INPUT FOR THIS TASK:
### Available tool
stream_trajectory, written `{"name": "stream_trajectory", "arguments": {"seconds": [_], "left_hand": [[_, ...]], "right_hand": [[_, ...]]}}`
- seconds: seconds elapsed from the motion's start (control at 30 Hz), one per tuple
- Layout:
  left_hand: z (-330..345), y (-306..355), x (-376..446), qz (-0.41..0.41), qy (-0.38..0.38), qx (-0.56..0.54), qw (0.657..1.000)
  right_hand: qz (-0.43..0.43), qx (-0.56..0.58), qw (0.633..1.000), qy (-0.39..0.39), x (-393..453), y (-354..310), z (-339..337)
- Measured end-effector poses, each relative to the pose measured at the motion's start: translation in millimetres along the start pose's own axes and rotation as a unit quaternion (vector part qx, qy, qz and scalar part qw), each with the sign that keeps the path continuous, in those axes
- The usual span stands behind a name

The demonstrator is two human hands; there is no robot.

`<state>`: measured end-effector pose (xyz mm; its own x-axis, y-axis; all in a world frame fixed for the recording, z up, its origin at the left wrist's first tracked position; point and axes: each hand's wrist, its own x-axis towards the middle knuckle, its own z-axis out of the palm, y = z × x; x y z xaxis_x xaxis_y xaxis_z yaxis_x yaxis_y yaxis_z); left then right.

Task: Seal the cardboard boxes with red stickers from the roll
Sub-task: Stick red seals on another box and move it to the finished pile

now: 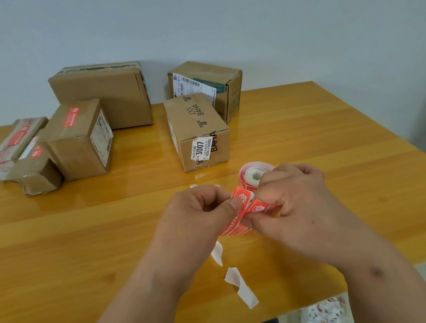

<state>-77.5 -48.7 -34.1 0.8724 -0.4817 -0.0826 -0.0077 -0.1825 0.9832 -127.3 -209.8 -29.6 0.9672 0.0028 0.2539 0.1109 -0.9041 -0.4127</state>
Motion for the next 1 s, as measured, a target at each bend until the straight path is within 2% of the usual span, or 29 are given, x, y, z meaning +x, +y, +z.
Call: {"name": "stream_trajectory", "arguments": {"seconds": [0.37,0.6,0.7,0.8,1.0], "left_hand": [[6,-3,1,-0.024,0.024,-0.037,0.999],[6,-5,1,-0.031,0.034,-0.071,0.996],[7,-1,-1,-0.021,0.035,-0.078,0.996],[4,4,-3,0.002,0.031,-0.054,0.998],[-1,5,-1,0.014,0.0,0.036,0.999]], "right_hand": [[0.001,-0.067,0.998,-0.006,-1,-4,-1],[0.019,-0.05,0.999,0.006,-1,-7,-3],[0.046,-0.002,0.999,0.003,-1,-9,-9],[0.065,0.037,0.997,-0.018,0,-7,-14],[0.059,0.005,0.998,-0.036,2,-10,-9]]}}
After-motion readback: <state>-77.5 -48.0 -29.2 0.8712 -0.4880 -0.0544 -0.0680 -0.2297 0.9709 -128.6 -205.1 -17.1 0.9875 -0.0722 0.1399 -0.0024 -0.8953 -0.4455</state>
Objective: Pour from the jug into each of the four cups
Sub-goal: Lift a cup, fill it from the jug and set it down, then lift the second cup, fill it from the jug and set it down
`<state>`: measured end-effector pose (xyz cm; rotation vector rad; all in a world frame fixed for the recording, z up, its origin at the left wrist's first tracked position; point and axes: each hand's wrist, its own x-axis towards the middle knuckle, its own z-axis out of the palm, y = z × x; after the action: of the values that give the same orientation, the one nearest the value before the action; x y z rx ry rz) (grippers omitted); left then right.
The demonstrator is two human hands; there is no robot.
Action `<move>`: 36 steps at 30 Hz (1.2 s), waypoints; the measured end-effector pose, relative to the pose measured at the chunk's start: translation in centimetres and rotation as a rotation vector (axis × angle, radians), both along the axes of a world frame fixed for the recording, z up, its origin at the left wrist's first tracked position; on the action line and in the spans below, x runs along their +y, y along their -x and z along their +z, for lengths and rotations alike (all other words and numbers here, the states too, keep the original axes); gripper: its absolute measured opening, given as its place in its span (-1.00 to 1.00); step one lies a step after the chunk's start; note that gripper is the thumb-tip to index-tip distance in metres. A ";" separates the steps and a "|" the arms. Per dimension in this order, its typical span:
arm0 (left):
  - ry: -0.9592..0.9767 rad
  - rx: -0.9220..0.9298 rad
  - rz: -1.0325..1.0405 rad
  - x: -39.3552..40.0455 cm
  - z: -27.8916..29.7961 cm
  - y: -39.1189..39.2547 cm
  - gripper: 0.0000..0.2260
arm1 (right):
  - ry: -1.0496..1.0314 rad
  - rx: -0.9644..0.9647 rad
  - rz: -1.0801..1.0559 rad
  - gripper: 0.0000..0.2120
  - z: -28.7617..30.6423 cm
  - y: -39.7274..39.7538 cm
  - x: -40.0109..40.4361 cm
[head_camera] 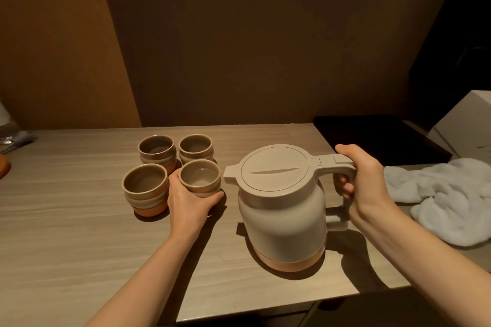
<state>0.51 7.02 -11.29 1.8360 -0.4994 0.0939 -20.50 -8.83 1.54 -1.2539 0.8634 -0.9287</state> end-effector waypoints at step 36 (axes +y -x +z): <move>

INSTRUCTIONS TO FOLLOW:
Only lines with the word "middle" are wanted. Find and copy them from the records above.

SOLUTION FOR THIS PROBLEM:
`<state>`: measured end-effector pose (xyz mm; its own x-axis, y-axis; all in a world frame fixed for the recording, z up, its origin at the left wrist's first tracked position; point and axes: each hand's wrist, its own x-axis towards the middle knuckle, its own z-axis out of the palm, y = z × x; x y z xaxis_x xaxis_y xaxis_z yaxis_x yaxis_y yaxis_z); left then right.
`<state>`: measured end-effector pose (xyz cm; rotation vector rad; all in a world frame fixed for the recording, z up, its origin at the left wrist's first tracked position; point and axes: each hand's wrist, its own x-axis towards the middle knuckle, its own z-axis out of the palm, y = z × x; after the action: of the values that give the same orientation, the one nearest the value before the action; x y z rx ry rz) (grippers omitted); left then right.

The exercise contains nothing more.